# DSCI 100 Project: Individual Planning Stage

In [None]:
library(tidyverse)
library(cowplot)
library(repr)

players_url <- "https://raw.githubusercontent.com/oo74/DSCI-100-Project/d932a95bab3bbe9a443dcba02939882b0735483f/data/players.csv"
sessions_url <- "https://raw.githubusercontent.com/oo74/DSCI-100-Project/d932a95bab3bbe9a443dcba02939882b0735483f/data/sessions.csv"

players <- read_csv(players_url)
sessions <- read_csv(sessions_url)

## (1) Data Description:

The players.csv file contains 196 observations, each representing a unique player. 7 variables capture the demographics and skill level of each player.

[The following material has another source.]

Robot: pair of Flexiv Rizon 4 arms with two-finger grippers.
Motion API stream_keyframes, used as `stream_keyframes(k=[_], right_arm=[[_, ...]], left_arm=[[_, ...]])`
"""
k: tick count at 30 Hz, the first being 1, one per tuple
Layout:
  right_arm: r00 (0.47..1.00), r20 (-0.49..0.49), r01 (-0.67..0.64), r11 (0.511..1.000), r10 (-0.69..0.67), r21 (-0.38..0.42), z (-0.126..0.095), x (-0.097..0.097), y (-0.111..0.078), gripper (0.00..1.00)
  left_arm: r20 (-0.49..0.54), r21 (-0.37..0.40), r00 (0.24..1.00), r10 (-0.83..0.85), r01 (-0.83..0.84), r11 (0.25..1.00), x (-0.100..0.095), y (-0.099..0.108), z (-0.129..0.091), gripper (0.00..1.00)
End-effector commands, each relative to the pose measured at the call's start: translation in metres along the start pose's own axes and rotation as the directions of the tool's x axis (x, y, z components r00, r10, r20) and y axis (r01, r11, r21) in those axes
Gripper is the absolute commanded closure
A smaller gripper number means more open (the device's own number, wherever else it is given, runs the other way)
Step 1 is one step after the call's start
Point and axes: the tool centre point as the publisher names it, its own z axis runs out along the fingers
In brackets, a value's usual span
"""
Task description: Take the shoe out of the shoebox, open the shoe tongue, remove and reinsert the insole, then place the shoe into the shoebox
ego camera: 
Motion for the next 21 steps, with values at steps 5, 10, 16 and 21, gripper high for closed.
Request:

Many players report zero hours of gameplay, but it’s unclear whether it's because they’re new or uninterested in playing. For example, if 18-year-olds normally game a lot, but have few gamed hours because they only recently joined the study (not enough time to accumulate hours), it could skew the predicted played hours for similar age individuals. The “experience” variable also raises questions: if it’s self-reported, then designations may be subjective and unreliable as predictors.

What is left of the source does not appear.